I'm writing a bash script to provision my server using vagrant. my provision script is an external bash script.
Currently i'm trying to set the banner inside my ssh_config file but it doesn't seem to work.
I was looking on the internet on how to replace a string within a file: the default in ssh_config is '#Banner none' which needs 'Banner /etc/issue.net'.
My problem is that I always get a permission denied on /etc/issue.net, but i'm thinking that it sees the string as a file to access rather than the string to replace.
my command
text_to_find="#Banner none"
text_to_replace= '"Banner /etc/issue.net"'
sed -i 's/$text_to_find/$text_to_replace/g' /etc/ssh/sshd_config
First I tried without the single quotes, I tried to escape the string but none of the things I tried was helpfull.

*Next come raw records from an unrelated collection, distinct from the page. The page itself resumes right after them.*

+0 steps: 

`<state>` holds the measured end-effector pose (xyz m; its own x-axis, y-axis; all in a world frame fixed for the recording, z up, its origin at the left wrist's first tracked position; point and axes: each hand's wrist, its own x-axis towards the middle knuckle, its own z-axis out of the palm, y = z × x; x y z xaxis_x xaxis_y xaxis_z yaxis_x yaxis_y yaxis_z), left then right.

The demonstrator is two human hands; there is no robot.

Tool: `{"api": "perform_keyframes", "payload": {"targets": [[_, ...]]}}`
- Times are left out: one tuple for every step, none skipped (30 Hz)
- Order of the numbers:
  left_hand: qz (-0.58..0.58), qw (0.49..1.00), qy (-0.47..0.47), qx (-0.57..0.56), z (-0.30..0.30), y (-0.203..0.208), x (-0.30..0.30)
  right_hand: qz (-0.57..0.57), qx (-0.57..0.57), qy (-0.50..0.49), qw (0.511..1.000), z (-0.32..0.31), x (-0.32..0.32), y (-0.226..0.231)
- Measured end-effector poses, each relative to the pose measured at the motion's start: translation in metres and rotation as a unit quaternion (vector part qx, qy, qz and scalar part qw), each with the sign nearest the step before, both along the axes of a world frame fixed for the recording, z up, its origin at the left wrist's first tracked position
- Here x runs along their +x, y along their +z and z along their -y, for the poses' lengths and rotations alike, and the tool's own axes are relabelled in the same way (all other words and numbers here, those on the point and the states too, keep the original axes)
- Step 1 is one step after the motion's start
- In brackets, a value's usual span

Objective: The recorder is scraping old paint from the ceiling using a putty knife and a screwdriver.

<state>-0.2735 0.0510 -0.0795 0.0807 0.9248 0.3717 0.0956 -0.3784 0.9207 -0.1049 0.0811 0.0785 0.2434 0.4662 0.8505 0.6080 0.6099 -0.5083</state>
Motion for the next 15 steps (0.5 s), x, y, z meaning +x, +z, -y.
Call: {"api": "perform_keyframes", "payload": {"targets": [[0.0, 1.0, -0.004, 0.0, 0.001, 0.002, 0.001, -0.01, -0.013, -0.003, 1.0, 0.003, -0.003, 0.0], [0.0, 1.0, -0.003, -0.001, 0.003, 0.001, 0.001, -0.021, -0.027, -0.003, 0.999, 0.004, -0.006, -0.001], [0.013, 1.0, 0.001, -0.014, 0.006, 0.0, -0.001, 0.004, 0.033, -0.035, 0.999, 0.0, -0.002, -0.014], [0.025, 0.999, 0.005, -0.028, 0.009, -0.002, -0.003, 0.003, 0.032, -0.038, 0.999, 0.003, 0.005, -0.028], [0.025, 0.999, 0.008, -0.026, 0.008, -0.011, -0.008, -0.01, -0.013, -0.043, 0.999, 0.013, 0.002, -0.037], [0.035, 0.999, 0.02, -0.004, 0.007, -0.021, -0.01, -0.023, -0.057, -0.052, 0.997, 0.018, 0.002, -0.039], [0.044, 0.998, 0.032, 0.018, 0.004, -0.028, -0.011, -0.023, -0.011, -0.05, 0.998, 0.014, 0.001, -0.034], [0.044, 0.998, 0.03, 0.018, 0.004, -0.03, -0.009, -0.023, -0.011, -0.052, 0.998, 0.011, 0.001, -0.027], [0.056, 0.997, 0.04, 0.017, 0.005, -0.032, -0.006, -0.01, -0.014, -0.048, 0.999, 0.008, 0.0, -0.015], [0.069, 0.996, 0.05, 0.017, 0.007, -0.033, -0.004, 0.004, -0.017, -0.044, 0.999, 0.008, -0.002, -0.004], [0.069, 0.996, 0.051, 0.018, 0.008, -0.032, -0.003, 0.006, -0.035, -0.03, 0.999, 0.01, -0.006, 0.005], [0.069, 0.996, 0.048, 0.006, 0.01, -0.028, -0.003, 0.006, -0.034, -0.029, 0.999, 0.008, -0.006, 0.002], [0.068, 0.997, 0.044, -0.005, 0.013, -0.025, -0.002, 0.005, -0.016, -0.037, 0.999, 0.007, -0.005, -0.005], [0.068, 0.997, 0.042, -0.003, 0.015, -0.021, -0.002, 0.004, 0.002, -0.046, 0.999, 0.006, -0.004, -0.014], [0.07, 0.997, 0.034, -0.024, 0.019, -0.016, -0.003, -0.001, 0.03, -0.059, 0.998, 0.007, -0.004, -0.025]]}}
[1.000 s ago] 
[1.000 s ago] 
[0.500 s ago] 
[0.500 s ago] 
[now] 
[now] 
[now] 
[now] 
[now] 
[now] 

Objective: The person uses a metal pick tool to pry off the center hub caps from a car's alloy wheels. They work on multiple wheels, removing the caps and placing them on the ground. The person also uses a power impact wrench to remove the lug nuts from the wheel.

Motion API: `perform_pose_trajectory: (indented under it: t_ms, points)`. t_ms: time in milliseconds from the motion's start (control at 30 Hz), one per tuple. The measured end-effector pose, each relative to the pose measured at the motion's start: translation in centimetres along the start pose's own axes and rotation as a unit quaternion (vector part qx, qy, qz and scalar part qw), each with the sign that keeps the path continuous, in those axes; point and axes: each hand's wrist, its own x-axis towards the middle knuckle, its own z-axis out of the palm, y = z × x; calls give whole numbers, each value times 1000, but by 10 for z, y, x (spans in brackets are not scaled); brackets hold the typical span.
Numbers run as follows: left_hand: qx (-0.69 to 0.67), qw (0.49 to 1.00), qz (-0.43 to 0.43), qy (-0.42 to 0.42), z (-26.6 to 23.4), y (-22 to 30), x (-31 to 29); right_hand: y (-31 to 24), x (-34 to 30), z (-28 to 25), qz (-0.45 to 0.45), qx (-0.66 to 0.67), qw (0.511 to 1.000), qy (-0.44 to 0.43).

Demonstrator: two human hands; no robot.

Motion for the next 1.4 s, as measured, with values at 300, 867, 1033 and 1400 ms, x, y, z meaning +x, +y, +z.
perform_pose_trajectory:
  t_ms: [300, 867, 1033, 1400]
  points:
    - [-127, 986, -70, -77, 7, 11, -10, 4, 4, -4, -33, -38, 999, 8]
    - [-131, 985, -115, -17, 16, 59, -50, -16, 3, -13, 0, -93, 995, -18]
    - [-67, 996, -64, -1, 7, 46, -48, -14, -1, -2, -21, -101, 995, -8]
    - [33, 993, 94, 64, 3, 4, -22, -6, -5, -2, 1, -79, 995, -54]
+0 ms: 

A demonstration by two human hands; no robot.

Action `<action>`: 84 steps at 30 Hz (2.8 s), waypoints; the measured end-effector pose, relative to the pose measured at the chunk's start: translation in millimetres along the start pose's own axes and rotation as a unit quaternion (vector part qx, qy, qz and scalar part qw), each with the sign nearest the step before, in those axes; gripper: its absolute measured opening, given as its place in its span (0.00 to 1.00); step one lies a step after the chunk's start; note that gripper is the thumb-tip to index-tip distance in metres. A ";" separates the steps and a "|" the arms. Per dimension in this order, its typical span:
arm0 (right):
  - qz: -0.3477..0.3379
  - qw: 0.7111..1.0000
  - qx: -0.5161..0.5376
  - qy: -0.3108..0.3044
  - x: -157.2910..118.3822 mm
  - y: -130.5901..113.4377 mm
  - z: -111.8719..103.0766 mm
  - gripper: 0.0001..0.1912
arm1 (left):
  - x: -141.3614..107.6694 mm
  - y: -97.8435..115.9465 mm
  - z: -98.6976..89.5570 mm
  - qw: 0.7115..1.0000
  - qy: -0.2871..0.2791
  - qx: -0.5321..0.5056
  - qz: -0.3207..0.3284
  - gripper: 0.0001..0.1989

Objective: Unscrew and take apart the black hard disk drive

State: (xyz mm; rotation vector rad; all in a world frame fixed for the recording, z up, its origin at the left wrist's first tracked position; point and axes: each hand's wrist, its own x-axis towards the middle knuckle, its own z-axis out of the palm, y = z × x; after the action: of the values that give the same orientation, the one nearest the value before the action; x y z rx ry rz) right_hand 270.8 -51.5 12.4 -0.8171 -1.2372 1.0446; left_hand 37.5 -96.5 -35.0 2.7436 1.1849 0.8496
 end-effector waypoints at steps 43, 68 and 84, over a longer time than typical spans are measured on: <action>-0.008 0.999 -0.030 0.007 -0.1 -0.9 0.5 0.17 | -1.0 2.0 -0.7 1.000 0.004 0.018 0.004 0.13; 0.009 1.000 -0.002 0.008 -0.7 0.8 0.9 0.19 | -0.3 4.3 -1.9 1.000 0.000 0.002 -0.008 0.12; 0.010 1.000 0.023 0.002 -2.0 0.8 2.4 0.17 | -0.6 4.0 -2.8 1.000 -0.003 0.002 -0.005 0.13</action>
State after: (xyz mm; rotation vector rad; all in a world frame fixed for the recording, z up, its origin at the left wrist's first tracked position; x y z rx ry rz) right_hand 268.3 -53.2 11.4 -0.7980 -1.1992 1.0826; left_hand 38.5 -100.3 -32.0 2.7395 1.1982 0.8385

Your second assignment is not an assignment; with a space after the =
, it tries to run a command named "Banner /etc/issue.net"
, which probably doesn't exist, with the variable set to the empty string inside that command's environment.
Also, your quotes in the sed
command are wrong, so once you do get the assignment right, you'll be asking sed
to look for the literal text $text_to_find
and replace it with $text_to_replace
, instead of the strings you stored in those variables.
Finally, you can't use /
as the delimiter for the sed s
command if there are /
s inside the search or replacement text. Once you fix the assignment and quotes and get the actual text you want into the sed, what you'll wind up with is this:
sed -i "s/$text_to_find/$text_to_replace/g"
which expands into this:
sed -i 's/#Banner none/"#Banner /etc/issue.net"/g'
With five /
s in it. How is sed
supposed to know which ones separate the arguments to s
, and which ones are meant to be part of those arguments? Fortunately you don't have to use /
as the delimiter; you can pick any character. For example:
sed -i "s|$text_to_find|$text_to_replace|g"
You could alternatively use some fancy expansion shenanigans to insert a backslash in front of all the slashes:
sed -i "s/${text_to_find//\//\\\/}/${text_to_replace//\//\\\/}/g"
but who wants leaning toothpicks all over their shell script?
Also, your assignment to text_to_replace
includes literal quotation marks which will wind up in the file; make sure that's what you want.